Dans une vidéo publiée sur Twitter, Anasse Kazib, délégué syndical Sud Rail et militant à Révolution Permanente, revient sur la signification politique de ce renforcement du discours xénophobe et sécuritaire. Il rappelle que « Zemmour c’est un épouvantail, il va tellement loin que ça force les autres personnalités à se positionner toujours plus à droite, ils apparaîtront forcément moins réactionnaires que lui ».

Et en effet, derrière ces déclarations toutes plus réactionnaires les unes que les autres, c’est un véritable glissement à droite de l’échiquier politique qui est en train de s’opérer. Un renforcement de la politique sécuritaire et xénophobe dont le gouvernement en place est le premier responsable, et dont les populations musulmanes ou assimilées sont les premières victimes.

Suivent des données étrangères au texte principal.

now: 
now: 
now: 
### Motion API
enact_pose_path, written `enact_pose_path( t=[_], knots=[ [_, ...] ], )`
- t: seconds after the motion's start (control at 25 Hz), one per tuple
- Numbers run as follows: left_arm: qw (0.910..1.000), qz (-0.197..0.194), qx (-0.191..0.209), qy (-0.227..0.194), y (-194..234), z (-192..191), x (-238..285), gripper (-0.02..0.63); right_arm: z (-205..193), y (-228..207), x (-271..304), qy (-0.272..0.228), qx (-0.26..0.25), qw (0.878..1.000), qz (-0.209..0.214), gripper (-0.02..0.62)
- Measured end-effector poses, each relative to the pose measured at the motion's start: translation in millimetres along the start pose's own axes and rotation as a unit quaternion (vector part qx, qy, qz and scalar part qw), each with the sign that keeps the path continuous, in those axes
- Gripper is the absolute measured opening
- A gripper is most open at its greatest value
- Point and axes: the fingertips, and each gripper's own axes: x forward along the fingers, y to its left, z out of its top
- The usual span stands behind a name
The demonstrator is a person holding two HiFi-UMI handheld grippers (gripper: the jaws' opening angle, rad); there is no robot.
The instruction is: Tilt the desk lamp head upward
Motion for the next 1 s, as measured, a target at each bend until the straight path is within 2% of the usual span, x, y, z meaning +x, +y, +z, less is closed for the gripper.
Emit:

Car l’offensive lancée par Darmanin sur la question des mineurs isolés intervient dans un moment bien particulier. Cette nouvelle polémique intervient la veille du discours de Macron contre le séparatisme, alors que chaque fait d’actualité devient prétexte à une déferlante raciste et islamophobe. Le 11 septembre, une étudiante voilée qui filme des recettes de cuisine à petits budgets était assimilée à une terroriste par une journaliste du Figaro. Quelques jours plus tard, deux députées – LR et LREM – quittaient l’assemblée, refusant d’écouter une syndicaliste de l’UNEF portant le hijab. Le gouvernement mène de façon décomplexée la politique de l’extrême-droite en matière de sécurité et d’immigration, tout en jouant un rôle de premier plan dans les conflits impérialistes qui sont souvent la raison de la fuite des habitants des régions déstabilisées par les interventions militaires de pays comme la France.

Dans ce contexte, il est plus urgent que jamais de réaffirmer notre solidarité pleine et entière à tous les réfugiés et les migrants et d’exiger un accueil digne pour celles et ceux qui le souhaitent et indépendamment de leur âge réel ou supposé. Il faut réquisitionner les logements vides pour y loger tous les sans-abris, et combattre l’ensemble des lois xénophobes mises en place par le gouvernement en France et à l’échelle européenne. Contre la logique de la peur et du tout sécuritaire, contre la répression des réfugiés qui s’accompagne d’un discours raciste et islamophobe, revendiquons le droit d’installation pour toutes et tous.